Each line below must be reproduced exactly, though the pictures are to be dropped.

* * * * * * * * *

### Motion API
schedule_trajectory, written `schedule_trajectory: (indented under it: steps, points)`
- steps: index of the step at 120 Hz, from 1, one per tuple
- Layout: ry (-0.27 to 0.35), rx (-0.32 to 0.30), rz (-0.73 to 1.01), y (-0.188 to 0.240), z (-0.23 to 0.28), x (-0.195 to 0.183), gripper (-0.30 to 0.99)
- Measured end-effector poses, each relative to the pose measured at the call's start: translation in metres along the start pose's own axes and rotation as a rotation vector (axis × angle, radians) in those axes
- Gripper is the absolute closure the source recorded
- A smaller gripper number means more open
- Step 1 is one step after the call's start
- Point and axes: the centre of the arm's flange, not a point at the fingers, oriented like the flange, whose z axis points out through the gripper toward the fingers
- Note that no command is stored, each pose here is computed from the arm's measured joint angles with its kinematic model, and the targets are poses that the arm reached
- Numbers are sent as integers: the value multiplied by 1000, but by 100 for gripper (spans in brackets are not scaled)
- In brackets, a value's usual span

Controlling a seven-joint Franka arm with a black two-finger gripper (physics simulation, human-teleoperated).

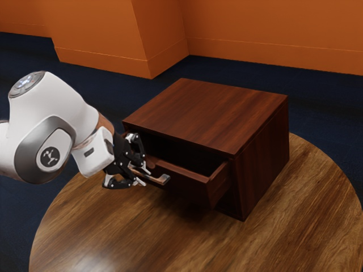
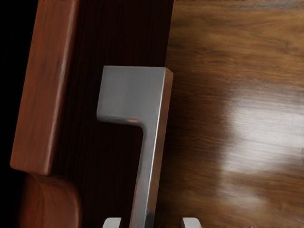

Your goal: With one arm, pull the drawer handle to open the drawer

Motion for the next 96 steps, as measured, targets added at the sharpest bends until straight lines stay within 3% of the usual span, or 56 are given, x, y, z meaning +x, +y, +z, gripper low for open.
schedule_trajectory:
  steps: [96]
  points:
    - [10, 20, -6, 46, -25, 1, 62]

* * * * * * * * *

### ANSWER SPACE
### Motion API
schedule_trajectory, written `schedule_trajectory: (indented under it: steps, points)`
- steps: index of the step at 120 Hz, from 1, one per tuple
- Layout: ry (-0.27 to 0.35), rx (-0.32 to 0.30), rz (-0.73 to 1.01), y (-0.188 to 0.240), z (-0.23 to 0.28), x (-0.195 to 0.183), gripper (-0.30 to 0.99)
- Measured end-effector poses, each relative to the pose measured at the call's start: translation in metres along the start pose's own axes and rotation as a rotation vector (axis × angle, radians) in those axes
- Gripper is the absolute closure the source recorded
- A smaller gripper number means more open
- Step 1 is one step after the call's start
- Point and axes: the centre of the arm's flange, not a point at the fingers, oriented like the flange, whose z axis points out through the gripper toward the fingers
- Note that no command is stored, each pose here is computed from the arm's measured joint angles with its kinematic model, and the targets are poses that the arm reached
- Numbers are sent as integers: the value multiplied by 1000, but by 100 for gripper (spans in brackets are not scaled)
- In brackets, a value's usual span

Controlling a seven-joint Franka arm with a black two-finger gripper (physics simulation, human-teleoperated).


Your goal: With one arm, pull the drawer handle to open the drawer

Motion for the next 96 steps, as measured, targets added at the sharpest bends until straight lines stay within 3% of the usual span, or 56 are given, x, y, z meaning +x, +y, +z, gripper low for open.
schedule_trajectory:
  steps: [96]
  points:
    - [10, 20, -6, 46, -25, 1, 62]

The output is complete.